Interestingly, the link between emotions and physical harm had long been supposed, but it was pseudoscience. For example, medieval scientists sometimes suggested that fear caused infection from Bubonic Plague, that during outbreaks of the Black Death, only those who feared the plague were susceptible to it.
But with Hunter, this notion of emotions affecting the body seemed like more than pseudoscience; it seemed like medical fact.
When we speak now of stressors, we sometimes say that a person is “highly strung.” This also comes from Hunter’s era, as Bound Alberti points out:
[Highly strung referred to] the fibres of the nerves being strained between the body and the mind as though the human frame was a finely tuned musical instrument. This was a commonplace trope in discussions of temperament and sensibility from the eighteenth century.
This case is particularly interesting, however, because Hunter is considered the father of modern anatomy, a man with disturbing methods, who nonetheless produced revolutionary new evidence about how our bodies work, and how our bodies are affected by our mental states. The graverobbing father of modern anatomy became a pivotal test case as we sought to understand how stress can take a toll on our bodies, causing us to, sometimes, collapse and die.

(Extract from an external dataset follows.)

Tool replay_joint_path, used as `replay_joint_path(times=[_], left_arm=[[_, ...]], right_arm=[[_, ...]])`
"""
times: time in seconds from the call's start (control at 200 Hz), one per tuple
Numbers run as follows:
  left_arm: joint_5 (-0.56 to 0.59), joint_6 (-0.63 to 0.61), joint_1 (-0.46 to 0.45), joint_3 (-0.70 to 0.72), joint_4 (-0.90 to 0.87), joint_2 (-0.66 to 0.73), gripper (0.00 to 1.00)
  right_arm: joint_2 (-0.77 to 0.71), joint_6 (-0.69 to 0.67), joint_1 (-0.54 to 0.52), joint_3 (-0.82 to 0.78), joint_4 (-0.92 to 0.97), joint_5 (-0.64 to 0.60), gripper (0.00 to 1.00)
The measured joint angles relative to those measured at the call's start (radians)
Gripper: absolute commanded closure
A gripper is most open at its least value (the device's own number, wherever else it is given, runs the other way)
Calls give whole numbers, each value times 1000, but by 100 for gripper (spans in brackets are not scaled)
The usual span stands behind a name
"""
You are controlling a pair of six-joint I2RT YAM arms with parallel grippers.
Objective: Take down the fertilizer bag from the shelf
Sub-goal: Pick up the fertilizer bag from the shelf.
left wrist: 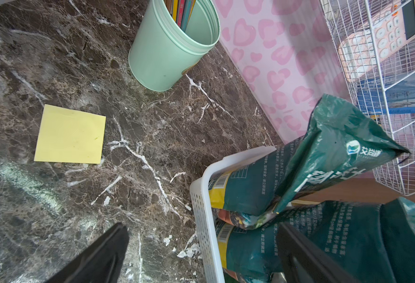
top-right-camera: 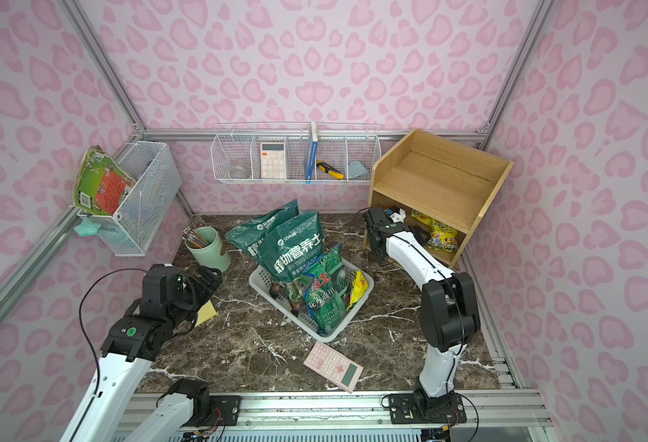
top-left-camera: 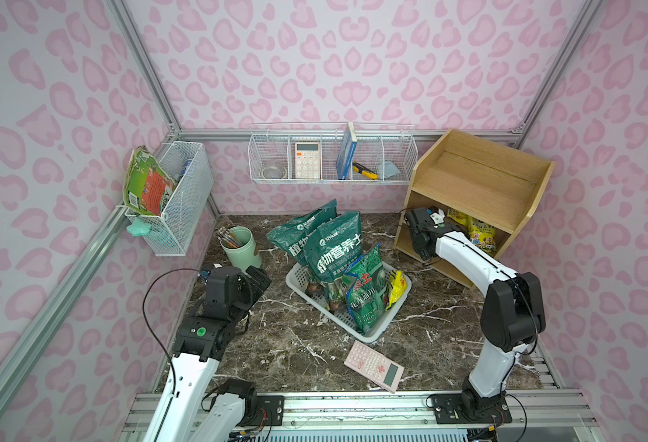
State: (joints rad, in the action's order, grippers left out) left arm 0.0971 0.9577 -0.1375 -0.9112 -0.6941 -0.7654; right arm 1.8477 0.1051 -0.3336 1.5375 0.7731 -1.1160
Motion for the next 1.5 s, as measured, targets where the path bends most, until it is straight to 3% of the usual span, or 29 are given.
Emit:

So, when you’re feeling stressed this holiday season, consider the strange tale partly linked to the medical origins of that concept, and also consider that it could be worse: you could be stuck in an insufferable staff meeting, or you could have a crazed anatomist plotting to steal your cadaver. If neither of those are problems you currently face, and you’re just coping with a crazy uncle, consider yourself luckier than John Hunter and Charles Byrne.
Brian’s End of Year Recommendations
I’ve decided to share my favorite films, TV shows, books, podcasts, and musicians that I’ve enjoyed this year, with you fine people. Rather than limiting myself to that which was created in 2022, I’m going by the far more subjective metric: what I enjoyed in 2022. Some of these I’ve returned to after a few years, re-discovering them. Others, I came across for the first time. I hope that some of you find some of the joy that I did in these suggestions.
Films:
Icarus
I don’t want to be too bold, but this may be the best documentary I’ve seen in the last five years. I don’t want to give away any spoilers, but the film starts with a simple premise: the director is keen to enter the world of doping, to see if he can push himself to the echelon of professional cyclists. In doing so, he gets in touch with the leading expert on how to dope without getting caught, which brings him into contact with a world of intrigue, spies, and cover-ups. In the process, you get a chilling glimpse of how power operates in Putin’s Russia, which is a timely window into the Kremlin, incredibly relevant in light of the war in Ukraine.
Bad Genius
This is a Thai film, a thriller directed by Nattawut Poonpiriya. It’s a unique film, because it makes taking an exam into a nail-biting, edge-of-your-seat cinematic event. The premise is simple: a student facing lots of pressure to over-achieve from family devises an international exam cheating caper, but it’s executed extremely well, and is one that isn’t as well known internationally as it should be. It came out in 2017, but if you haven’t seen it, I highly recommend it.